Vétérinaires Pour Tous a pour ambition de proposer une solution de médecine vétérinaire solidaire unifiée, rationnelle et accessible sous condition de ressources sur l'ensemble du territoire national. Bien entendu, la solidarité a toujours été présente dans les établissements de soins vétérinaires, chacun faisant avec les moyens du bord pour répondre au mieux aux demandes. Il s'agit d'aider tout en responsabilisant les personnes en situation de précarité quant à leur devoir envers les animaux et contribuer ainsi aux côtés des services sociaux et des associations de protection animale à préserver le lien Homme-animal parfois dernier rempart à la désocialisation. L'AFVAC, le SNVEL et l'Ordre s'engagent dans un projet solidaire dont l'objectif 2021 est la création de 13 associations régionales d'intérêt général en charge de coordonner 45 délégations départementales ainsi que d'une fédération nationale tête de réseau.

Formation

Malgré l'augmentation des capacités de formation dans les écoles nationales vétérinaires françaises, sur les 1 113 vétérinaires primo-inscrits en 2020, 52,5% sont formés hors de France. Dès lors, la souveraineté de la France à former ses vétérinaires selon son propre modèle est questionnée. Force est de constater que tous les secteurs d'activités vétérinaires sont en tension, y compris le secteur public en prise avec les conséquences du Brexit. Si l'ouverture d'une cinquième école est posée, elle ne peut l'être pour de mauvais arguments. Créer une école supplémentaire sans traiter les dossiers de l'accès aux données d'élevage, de la délégation d'actes vétérinaires, du modèle économique des sociétés d'exercice vétérinaires, du maintien du réseau de vétérinaires sanitaires, revient à prendre un pari risqué sur l'avenir. Si tant est que cette école se justifie, elle devra impérativement respecter l'ensemble des standards français et européens qui s'imposent aux écoles nationales.

Maintien des vétérinaires en zones rurales

Je ne peux que regretter l'échec de la feuille de route pour le maintien des vétérinaires en zones rurales. Eleveurs, vétérinaires et Etat partagent le constat, mais sans doute pas le point d'atterrissage, ni les étapes pour y arriver. En l'espèce, la demande des éleveurs aux vétérinaires n'est pas clairement définie, ni exprimée. Elle ne peut être uniquement la prise en charge des situations d'urgence, la gestion des catastrophes ou les interventions en situation de crise sanitaire. Ma volonté n'est pas de dramatiser. Ma conviction est que 2021 sera une année de rupture susceptible de changer la physionomie de l'exercice vétérinaire pour les 30 ans à venir. Une réunion au plus haut niveau du Ministère de l'agriculture est impérative. Il s'agit ni plus ni moins que de valider que les parties prenantes partagent encore un intérêt à travailler ensemble. Le cas échéant, il conviendra d'identifier trois à quatre dossiers pour lesquels un engagement ferme de réussir peut-être pris en 2021. Si cette étape n'est pas possible, la DGAL pourra multiplier les réunions, le CGAAER les rapports, cette énergie dépensée ne produira rien d'opérationnel. Dès lors, chacun sera en situation d'en tirer les conséquences qui s'imposent.

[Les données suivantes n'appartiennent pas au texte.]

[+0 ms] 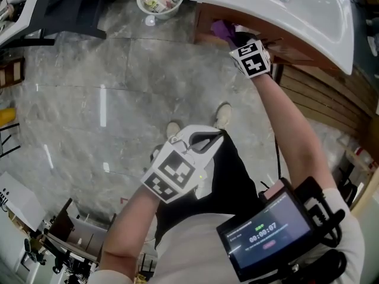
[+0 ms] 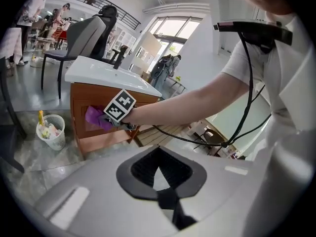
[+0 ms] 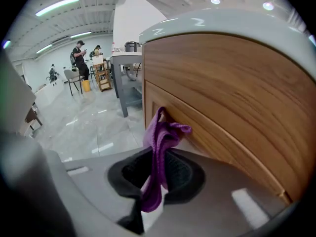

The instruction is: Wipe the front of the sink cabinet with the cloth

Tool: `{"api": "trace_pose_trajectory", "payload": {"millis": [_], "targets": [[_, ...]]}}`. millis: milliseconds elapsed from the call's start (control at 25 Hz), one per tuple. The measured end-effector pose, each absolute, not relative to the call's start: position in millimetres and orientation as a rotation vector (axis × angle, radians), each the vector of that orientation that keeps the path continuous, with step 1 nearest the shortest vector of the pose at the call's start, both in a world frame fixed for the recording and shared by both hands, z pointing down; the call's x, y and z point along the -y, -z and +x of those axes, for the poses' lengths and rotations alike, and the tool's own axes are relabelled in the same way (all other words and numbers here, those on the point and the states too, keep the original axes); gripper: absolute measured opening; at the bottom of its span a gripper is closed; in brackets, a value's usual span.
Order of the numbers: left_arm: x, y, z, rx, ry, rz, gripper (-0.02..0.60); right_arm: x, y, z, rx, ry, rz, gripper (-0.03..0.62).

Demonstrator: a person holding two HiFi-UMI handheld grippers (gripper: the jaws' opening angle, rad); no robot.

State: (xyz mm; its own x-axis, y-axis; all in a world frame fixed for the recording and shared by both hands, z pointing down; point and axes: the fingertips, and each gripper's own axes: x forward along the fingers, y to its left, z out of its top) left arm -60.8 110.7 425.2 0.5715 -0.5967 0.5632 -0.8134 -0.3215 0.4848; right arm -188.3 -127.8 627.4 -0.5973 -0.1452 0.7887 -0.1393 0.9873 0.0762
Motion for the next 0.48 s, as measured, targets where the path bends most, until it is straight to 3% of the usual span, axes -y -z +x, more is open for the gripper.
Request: {"api": "trace_pose_trajectory", "payload": {"millis": [480], "targets": [[-71,-427,-8,0.97,-0.425,2.124,0.005,191,-622,-75,2.189,-0.05,0.382,0.055]]}}
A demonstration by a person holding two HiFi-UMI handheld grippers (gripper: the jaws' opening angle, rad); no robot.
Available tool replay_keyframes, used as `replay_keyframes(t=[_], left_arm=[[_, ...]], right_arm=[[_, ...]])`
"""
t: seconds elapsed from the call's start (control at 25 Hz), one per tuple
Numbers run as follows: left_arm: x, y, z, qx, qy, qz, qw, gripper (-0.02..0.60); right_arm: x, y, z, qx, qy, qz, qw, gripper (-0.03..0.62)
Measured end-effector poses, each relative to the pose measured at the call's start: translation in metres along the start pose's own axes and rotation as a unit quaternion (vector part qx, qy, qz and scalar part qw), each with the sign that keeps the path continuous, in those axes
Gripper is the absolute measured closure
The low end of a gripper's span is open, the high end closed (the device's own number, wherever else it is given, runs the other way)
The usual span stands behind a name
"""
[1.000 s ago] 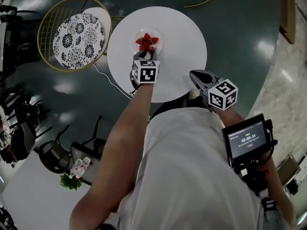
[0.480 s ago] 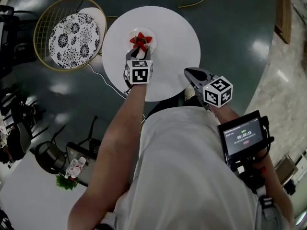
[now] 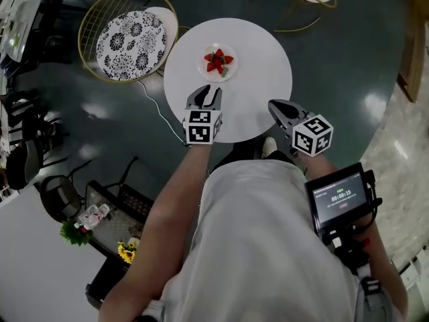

Réglementation professionnelle

En matière vétérinaire, rien n'est jamais simple et tout prend énormément de temps. Le Code rural et de la pêche maritime est devenu pour les vétérinaires un maquis impénétrable, incompréhensible dans lequel certaines dispositions peuvent se contredire. Il s'agit d'un enjeu de crédibilité et de sécurisation du champ d'action des vétérinaires à titre libéral ou au titre de leur exercice à la demande ou pour le compte de l'Etat que de s'attaquer à la rédaction d'un chapitre cohérent consacré à la profession vétérinaire. 2021 ne sera riche que des seuls dossiers qui seront finalisés et opérationnels.